Work order
Look for the line that has "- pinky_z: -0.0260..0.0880" in the material below; please repeat it and every line after it, exactly, up to and including the line that has "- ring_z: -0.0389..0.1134", and nothing else.

Source material
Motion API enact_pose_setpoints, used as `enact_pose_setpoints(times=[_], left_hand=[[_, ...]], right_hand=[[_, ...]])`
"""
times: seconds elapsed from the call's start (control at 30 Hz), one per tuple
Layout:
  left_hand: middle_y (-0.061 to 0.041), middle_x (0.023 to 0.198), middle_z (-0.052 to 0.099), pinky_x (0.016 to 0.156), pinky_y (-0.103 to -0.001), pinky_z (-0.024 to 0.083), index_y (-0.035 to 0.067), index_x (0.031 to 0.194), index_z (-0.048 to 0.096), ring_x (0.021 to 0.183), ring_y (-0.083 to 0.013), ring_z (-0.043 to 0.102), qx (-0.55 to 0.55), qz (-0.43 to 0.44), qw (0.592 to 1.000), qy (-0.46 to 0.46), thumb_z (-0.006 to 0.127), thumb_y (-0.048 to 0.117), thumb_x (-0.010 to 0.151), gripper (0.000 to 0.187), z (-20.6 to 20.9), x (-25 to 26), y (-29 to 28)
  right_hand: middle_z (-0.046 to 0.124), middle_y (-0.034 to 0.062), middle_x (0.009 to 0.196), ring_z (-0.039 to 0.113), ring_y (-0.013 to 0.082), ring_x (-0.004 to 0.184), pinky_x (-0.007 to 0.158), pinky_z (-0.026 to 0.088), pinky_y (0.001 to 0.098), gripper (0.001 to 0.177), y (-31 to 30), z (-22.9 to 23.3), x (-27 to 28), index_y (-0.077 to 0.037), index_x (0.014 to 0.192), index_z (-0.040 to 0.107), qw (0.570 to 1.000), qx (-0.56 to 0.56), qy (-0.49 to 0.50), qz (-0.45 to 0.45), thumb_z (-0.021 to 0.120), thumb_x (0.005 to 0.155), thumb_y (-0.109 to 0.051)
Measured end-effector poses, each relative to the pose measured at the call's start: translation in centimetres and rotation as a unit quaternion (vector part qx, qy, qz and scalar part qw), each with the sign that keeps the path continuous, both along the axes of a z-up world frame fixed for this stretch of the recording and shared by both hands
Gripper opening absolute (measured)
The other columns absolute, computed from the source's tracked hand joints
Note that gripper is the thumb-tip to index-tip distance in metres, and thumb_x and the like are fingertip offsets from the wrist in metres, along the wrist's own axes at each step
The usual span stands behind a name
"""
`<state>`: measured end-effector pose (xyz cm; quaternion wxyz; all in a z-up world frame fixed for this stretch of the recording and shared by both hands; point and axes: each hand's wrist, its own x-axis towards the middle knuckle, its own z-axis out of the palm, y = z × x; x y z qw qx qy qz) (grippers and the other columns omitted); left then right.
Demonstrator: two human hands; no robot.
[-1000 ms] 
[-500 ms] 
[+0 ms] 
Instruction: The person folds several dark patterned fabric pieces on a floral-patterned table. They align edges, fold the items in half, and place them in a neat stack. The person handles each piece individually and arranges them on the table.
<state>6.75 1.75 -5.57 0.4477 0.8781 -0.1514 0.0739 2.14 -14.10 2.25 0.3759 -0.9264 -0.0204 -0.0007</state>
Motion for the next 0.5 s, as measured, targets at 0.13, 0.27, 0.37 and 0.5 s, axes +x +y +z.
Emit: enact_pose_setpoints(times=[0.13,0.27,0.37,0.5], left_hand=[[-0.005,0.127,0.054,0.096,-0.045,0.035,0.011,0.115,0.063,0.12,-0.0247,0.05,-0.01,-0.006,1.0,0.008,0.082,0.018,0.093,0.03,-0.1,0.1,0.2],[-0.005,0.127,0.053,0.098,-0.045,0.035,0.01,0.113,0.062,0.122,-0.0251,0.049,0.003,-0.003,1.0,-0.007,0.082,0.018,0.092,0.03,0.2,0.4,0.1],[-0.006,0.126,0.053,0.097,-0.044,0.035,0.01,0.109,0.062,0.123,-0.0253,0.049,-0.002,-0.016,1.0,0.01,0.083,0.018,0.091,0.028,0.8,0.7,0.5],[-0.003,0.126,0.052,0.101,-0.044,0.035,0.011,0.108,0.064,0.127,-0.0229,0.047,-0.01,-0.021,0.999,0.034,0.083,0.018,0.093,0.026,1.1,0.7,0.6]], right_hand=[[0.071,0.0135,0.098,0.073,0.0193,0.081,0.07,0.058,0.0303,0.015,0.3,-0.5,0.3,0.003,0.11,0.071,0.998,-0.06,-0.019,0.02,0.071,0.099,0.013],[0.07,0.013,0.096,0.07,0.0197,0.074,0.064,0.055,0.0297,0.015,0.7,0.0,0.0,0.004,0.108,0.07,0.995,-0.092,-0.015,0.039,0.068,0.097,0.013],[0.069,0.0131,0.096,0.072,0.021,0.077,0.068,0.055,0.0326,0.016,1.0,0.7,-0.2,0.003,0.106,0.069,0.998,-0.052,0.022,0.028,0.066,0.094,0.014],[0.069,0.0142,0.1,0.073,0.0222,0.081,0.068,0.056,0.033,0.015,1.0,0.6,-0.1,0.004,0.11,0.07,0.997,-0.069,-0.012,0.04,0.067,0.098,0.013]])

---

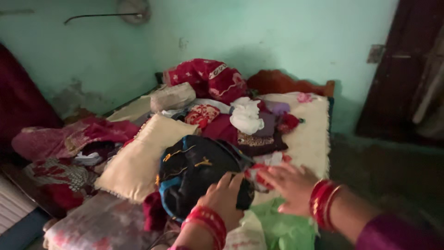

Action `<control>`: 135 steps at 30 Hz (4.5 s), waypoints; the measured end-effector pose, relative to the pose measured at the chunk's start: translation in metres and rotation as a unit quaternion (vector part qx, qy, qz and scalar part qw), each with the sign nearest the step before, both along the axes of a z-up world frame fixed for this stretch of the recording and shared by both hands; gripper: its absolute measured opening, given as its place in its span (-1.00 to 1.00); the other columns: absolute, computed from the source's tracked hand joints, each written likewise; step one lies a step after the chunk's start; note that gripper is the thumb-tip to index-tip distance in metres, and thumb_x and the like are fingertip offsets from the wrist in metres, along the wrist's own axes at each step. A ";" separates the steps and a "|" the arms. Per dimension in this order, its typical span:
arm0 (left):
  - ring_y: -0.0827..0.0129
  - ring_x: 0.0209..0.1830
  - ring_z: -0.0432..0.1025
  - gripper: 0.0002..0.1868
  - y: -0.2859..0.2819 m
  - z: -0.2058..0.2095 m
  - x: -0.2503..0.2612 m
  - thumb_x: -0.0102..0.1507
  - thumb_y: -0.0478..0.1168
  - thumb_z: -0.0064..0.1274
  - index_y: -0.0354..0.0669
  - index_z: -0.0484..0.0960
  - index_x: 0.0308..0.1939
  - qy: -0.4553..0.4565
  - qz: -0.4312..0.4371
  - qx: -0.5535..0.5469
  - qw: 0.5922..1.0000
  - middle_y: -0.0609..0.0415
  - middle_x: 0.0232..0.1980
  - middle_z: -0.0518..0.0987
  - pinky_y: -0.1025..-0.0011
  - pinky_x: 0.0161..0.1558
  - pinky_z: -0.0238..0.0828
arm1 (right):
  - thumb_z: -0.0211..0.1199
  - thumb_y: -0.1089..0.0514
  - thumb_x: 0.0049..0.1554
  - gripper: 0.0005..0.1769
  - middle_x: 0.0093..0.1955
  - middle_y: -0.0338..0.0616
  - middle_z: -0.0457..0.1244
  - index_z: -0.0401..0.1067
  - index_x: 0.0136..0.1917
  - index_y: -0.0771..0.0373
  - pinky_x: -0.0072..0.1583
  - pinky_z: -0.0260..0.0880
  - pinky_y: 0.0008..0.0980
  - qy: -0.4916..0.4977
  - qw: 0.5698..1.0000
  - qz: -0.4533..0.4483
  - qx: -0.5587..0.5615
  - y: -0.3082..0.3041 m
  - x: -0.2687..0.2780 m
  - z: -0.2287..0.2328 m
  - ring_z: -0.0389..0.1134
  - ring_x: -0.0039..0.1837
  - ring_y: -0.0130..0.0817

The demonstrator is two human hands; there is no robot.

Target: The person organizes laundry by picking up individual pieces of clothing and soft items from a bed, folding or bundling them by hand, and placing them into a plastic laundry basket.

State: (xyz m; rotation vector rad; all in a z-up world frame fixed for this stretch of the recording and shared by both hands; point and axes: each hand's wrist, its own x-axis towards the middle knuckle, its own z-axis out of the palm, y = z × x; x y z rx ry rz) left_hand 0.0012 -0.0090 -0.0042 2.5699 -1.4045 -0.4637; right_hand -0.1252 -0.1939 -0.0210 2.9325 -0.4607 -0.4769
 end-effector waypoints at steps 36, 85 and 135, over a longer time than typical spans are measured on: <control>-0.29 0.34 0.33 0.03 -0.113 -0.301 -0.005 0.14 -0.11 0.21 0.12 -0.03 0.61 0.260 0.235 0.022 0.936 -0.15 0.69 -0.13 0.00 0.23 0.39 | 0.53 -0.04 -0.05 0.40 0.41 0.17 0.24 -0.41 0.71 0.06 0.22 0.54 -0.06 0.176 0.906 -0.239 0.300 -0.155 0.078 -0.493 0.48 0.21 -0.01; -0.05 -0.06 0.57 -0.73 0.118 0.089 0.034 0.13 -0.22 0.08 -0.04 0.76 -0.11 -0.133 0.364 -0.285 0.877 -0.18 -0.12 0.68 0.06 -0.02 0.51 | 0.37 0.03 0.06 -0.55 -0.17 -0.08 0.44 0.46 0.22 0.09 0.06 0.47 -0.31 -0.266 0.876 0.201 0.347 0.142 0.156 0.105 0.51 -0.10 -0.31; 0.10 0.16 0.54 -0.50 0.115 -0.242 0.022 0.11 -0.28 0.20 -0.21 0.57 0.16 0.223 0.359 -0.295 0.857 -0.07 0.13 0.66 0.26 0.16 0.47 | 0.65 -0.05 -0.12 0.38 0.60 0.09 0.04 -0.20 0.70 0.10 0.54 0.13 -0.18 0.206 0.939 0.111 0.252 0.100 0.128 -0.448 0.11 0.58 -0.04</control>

Worked solution
  - pinky_z: -0.0260..0.0880
  - pinky_y: 0.0008..0.0980
  - qy: -0.4916..0.4977
  - qw: 0.5698..1.0000
  - qz: -0.4533..0.4483
  - qx: -0.5587..0.5615
  - y: -0.3082..0.3041 m
  - x: -0.2687..0.2780 m
  - z: -0.2287..0.2328 m
  - ring_z: -0.0389..0.1134

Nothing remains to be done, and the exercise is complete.